··· Data for this exercise
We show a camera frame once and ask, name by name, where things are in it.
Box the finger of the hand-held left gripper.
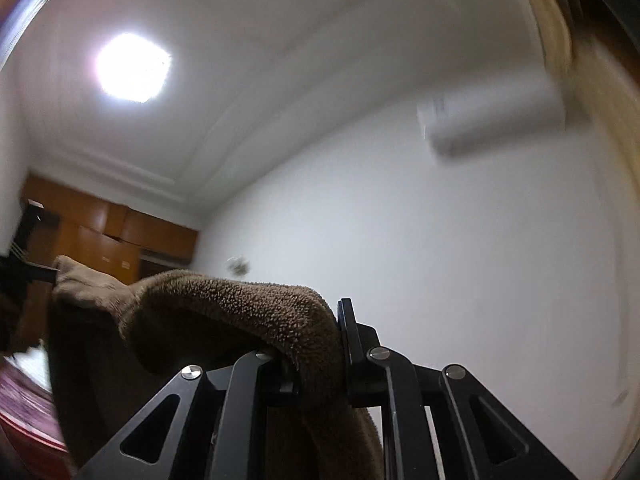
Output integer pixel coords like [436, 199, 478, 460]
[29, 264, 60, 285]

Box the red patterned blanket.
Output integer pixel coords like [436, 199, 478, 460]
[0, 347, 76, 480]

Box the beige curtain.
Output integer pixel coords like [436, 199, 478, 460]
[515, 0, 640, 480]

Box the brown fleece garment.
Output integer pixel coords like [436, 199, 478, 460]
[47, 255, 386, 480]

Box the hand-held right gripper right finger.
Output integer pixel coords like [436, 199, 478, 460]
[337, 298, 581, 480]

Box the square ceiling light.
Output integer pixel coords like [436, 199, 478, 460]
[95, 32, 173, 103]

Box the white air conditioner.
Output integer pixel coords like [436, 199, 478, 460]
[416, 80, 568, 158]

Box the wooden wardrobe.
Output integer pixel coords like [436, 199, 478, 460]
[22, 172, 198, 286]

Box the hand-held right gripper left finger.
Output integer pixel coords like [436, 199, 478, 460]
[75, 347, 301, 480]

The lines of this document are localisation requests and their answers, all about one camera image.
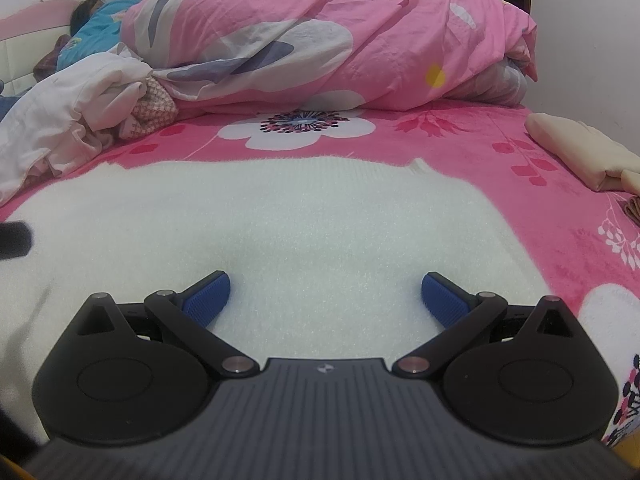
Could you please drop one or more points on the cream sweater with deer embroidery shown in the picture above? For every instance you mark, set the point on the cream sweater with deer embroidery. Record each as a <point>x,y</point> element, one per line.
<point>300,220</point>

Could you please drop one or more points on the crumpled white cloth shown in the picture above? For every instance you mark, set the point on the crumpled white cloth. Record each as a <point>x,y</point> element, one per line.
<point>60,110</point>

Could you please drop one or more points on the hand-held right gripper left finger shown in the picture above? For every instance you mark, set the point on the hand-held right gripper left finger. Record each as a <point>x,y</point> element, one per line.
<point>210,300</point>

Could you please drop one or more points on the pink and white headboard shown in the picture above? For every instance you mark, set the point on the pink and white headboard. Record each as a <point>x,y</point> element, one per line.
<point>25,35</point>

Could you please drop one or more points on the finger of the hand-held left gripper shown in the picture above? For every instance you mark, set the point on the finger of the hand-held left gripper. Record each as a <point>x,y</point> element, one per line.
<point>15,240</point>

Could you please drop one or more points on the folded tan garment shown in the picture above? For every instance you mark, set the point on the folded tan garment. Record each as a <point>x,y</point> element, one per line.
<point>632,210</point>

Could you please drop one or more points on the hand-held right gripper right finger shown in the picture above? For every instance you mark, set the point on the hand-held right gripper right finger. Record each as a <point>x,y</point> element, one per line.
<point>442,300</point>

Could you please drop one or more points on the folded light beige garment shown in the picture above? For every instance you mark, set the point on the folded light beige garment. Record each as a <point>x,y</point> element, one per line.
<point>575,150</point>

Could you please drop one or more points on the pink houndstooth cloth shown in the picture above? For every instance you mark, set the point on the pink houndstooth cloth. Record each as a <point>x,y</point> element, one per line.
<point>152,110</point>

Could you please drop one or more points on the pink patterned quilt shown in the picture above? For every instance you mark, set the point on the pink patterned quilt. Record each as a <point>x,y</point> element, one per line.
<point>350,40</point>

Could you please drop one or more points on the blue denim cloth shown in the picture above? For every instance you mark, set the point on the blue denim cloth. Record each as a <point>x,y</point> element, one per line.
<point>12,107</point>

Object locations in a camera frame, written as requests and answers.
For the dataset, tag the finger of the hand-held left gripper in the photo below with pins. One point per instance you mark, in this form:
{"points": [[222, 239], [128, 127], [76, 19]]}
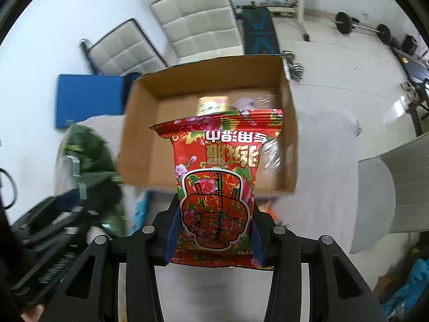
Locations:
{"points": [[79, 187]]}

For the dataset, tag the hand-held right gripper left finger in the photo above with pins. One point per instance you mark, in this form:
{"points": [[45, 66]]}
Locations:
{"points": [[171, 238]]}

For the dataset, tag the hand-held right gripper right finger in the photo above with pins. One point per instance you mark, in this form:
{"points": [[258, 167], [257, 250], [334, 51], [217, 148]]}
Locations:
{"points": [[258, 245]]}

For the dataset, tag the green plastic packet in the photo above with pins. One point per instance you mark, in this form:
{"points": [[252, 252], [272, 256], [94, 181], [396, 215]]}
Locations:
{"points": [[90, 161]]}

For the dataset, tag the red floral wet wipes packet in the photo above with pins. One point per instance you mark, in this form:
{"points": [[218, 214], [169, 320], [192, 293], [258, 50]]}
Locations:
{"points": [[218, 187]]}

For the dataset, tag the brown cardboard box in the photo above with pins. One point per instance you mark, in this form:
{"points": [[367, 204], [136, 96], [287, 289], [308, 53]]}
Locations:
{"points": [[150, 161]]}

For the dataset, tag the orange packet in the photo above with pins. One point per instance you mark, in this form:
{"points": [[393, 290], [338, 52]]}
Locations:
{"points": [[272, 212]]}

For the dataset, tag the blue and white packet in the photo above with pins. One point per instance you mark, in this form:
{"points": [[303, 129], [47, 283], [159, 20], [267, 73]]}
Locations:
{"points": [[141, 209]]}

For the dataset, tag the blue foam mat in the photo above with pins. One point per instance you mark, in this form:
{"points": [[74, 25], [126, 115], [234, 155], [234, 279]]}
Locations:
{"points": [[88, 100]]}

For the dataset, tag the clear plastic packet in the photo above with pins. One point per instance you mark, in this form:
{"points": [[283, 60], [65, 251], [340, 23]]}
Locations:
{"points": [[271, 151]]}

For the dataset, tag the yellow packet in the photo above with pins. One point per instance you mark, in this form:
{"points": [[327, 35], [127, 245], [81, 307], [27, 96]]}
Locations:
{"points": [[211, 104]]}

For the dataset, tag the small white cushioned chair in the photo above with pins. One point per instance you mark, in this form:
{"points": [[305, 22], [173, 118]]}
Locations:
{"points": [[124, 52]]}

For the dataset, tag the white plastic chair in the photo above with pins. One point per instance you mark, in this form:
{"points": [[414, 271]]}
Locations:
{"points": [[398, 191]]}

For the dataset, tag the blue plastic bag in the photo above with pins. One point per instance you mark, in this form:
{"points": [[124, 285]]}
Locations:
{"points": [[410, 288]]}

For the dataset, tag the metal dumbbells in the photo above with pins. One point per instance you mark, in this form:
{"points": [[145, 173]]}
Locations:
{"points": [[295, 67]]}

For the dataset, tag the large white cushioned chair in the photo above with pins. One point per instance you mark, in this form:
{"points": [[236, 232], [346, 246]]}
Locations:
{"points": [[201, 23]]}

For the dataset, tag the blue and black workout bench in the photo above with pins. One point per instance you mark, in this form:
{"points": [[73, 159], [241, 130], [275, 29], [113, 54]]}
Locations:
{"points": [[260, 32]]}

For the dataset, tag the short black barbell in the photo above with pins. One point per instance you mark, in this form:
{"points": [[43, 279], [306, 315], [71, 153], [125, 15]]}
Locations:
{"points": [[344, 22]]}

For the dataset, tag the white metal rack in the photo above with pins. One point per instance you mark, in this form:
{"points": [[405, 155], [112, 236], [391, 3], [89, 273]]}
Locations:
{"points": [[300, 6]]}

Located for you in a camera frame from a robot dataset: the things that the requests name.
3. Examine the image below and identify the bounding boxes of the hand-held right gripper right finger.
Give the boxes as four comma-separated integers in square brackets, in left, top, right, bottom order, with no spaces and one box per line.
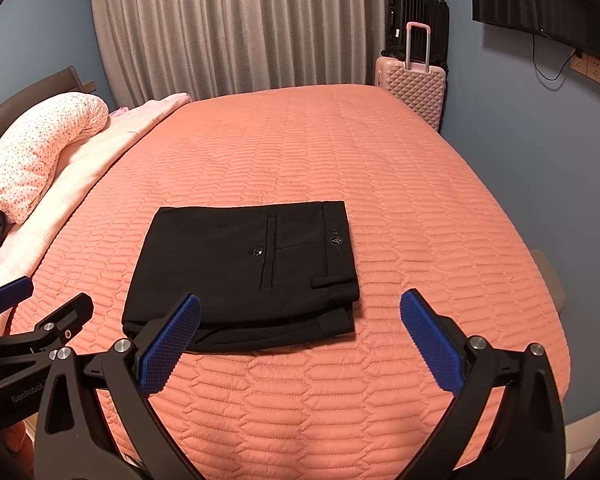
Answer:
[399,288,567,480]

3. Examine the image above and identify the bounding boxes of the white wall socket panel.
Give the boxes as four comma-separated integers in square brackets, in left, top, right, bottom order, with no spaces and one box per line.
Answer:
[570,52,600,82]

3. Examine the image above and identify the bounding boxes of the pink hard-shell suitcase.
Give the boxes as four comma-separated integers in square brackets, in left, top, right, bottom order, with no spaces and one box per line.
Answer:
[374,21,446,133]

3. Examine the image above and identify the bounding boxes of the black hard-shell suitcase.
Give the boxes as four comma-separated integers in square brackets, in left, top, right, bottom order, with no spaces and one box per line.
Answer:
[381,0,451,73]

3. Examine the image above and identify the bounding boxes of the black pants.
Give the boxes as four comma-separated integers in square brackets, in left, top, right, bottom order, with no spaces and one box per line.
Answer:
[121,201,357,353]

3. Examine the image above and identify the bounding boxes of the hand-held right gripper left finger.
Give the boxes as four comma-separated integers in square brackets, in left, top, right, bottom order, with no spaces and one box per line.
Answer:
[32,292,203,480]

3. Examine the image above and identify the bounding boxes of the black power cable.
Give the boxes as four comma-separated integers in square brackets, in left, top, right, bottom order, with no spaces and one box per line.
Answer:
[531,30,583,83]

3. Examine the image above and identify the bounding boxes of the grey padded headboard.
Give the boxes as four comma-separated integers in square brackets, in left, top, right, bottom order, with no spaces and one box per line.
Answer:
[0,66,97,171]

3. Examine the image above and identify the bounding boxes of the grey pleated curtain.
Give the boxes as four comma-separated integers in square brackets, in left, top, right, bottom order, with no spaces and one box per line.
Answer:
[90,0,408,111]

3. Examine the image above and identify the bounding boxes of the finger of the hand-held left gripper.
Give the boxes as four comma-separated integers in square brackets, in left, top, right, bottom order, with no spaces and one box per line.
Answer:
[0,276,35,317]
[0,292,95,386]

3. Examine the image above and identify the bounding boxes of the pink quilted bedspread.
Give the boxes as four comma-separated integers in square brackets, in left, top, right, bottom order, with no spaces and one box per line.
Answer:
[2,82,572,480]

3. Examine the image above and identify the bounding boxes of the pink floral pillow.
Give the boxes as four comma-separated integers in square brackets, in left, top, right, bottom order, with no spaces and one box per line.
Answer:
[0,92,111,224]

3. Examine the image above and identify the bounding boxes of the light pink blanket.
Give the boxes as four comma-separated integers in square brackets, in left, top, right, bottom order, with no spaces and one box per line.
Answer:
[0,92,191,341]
······
▶ [Prompt]:
What you give back should be only the lines of the records above, starting at the line with "left finger shown" and ending at the line with "patterned quilt shown", restated word for word.

▶ [Answer section]:
Could you please drop one or more points on the hand-held right gripper left finger shown in the picture above? For every instance you mark, set the point on the hand-held right gripper left finger. Record each as a <point>x,y</point> element, one per line.
<point>210,300</point>

Could you please drop one or more points on the pink and white headboard shown in the picture above? For every instance you mark, set the point on the pink and white headboard. Record each as a <point>x,y</point> element, one per line.
<point>25,35</point>

Could you please drop one or more points on the finger of the hand-held left gripper shown in the picture above? For every instance you mark, set the point on the finger of the hand-held left gripper. Record each as a <point>x,y</point> element, one per line.
<point>15,240</point>

Could you please drop one or more points on the folded tan garment shown in the picture above? For every instance you mark, set the point on the folded tan garment. Record each as a <point>x,y</point> element, one per line.
<point>632,210</point>

Could you please drop one or more points on the hand-held right gripper right finger shown in the picture above? For every instance you mark, set the point on the hand-held right gripper right finger. Record each as a <point>x,y</point> element, one per line.
<point>442,300</point>

Could you please drop one or more points on the folded light beige garment shown in the picture above? For every instance you mark, set the point on the folded light beige garment. Record each as a <point>x,y</point> element, one per line.
<point>575,150</point>

Could you please drop one or more points on the pink houndstooth cloth shown in the picture above? For every instance you mark, set the point on the pink houndstooth cloth. Record each as a <point>x,y</point> element, one per line.
<point>152,110</point>

Could you please drop one or more points on the pink patterned quilt shown in the picture above? For every instance you mark, set the point on the pink patterned quilt. Record each as a <point>x,y</point> element, one per line.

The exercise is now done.